When we say that we love God, what do we mean by that?
We "love" many things. And the interesting thing about our loves is that we mature in the love we have toward the object.
Consider this: if we love children throughout their lives with the same love we have for them as infants, what would that look like. As infants we show our love by caring for every need out of the awareness that they cannot do anything by themselves. We feed, move, and protect them in every way because they cannot even do the most basic activity on their own.
Now fast forward that relationship to the day our children move out of their homes. By this time we have given them freedom to explore the world on their own. We have encouraged them to find their own identity even when some risk is involved. We may have empty cupboards on that day, but hopefully they can provide basic sustenance for themselves.
If we have "loved" that child in the same fashion throughout their entire life, it is certain they would not be equipped to move into the world on their own. They certainly couldn't face the harsh realities of providing for themselves if we did not mature our love for them over time.
When we say we "love God" then maturing in that love over our lifetime is assumed.
Three Phases of Maturing Love
As we mature in our love for God, we move through three phases: Devotion, Discipline, and Dedication.
Consider the phases of romantic love between two people. There is a maturing process that occurs. They begin with interest and infatuation. They will move into a sense of devotion to one another. They form a level of commitment to their relationship. And, finally, the are reach dedication to the other.
In our love for God, we also pass through similar phases. There is a period of interest forming and infatuation. On God's side of the relationship, it is an experience of prevenient grace - grace that goes before a deeper connection. When we approach a level of devotion, we are required to make a choice about our relationship with God. God works in us an act of transformation, justifying us by grace so that we can be in the relationship. The commitment we develop in our relationship with God deepens as God works within us to transform us through regular disciplines, or acts of intentional spiritual formation. Finally we reach a point where we are willing to surrender to God anything and everything.
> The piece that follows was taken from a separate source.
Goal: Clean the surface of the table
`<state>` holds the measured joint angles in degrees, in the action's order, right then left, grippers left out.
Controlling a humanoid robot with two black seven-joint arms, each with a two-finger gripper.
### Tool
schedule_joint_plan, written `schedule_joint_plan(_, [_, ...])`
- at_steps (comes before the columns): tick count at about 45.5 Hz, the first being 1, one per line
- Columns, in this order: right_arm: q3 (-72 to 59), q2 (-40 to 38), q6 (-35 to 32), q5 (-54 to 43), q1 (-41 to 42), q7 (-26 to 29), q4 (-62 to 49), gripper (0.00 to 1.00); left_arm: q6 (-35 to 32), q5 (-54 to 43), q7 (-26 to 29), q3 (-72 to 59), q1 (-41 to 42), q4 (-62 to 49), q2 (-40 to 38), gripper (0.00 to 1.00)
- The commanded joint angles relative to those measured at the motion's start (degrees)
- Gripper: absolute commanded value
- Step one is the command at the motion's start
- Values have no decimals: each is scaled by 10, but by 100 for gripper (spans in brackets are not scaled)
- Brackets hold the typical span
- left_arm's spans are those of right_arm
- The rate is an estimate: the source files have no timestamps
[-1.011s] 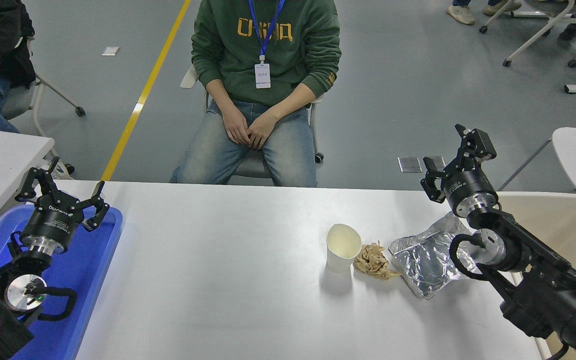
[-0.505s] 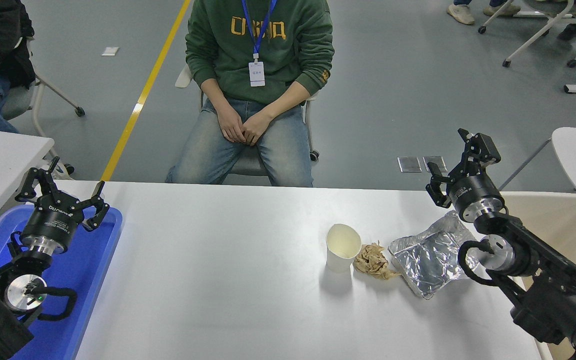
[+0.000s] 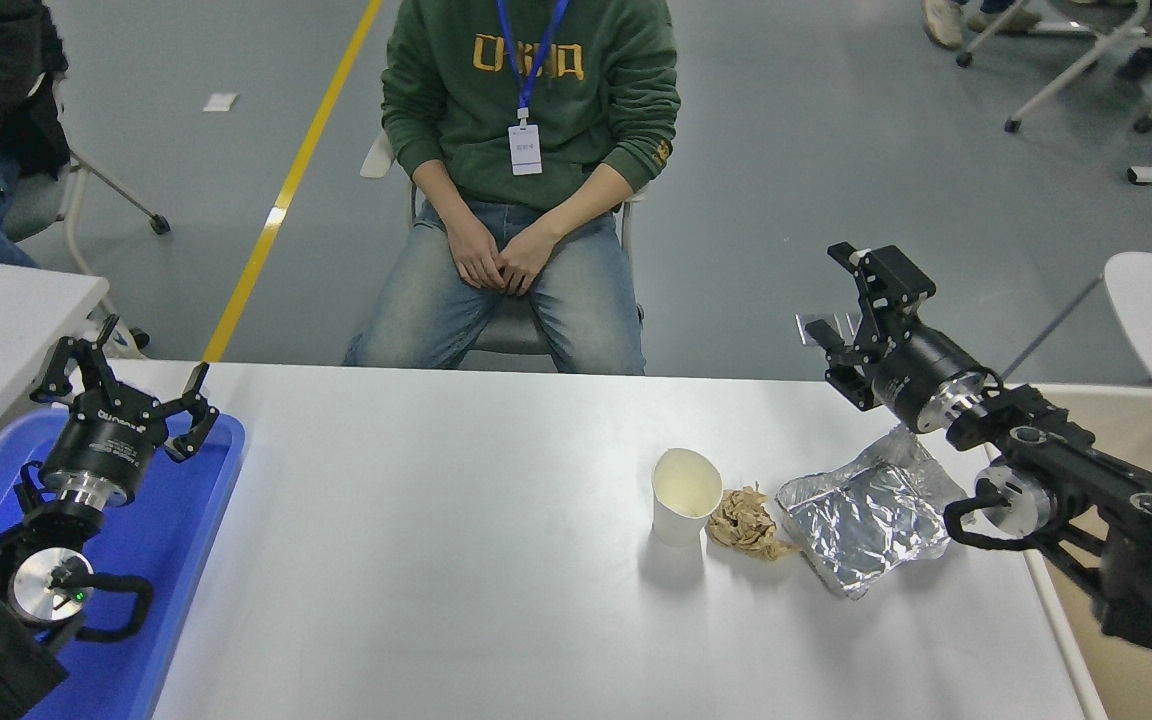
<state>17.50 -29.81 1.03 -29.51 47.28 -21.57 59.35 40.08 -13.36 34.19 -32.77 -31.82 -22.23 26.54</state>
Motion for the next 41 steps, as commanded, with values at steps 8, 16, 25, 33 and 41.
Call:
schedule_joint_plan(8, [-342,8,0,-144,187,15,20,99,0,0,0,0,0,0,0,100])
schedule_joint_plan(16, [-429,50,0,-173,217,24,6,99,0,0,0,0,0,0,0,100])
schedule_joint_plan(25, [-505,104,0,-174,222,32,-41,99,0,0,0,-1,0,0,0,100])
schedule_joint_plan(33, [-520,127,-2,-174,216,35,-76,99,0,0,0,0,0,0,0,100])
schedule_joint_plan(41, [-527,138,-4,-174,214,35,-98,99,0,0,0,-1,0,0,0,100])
On God's part, we are filled with a new level of grace wherein we experience a level of perfecting love.
The three phases look like this, then:
Devotion - an emotional phase when we begin to understand God's love for us and attempt to return that love in simple ways.
Discipline - a mental phase in which we use intentional effort to put ourselves in places where God's love for us can mature us.
Dedication - a phase that is initiated when we surrender completely to God's work in our lives.
In Wesleyan tradition, this final phase was labeled Sanctification. It carried with it a very powerful idea of holiness: we can be holy in this life. It was a level of maturity in love for God, love for others, and love for self. In some of John Wesley's writings, the word "perfect" was used. It didn't mean that further maturity was impossible. In truth, the very opposite was intended. It was a phase of our lives where love was continually perfected. It developed and grew under the guidance of the Holy Spirit as we lived those totally surrendered lives.
The point Wesley made was that these phases of love in our lives, our "love for God", were a necessary part of a maturing faith. If we would seek maturity in our love for God, then we must be intentional about developing through the phases of love.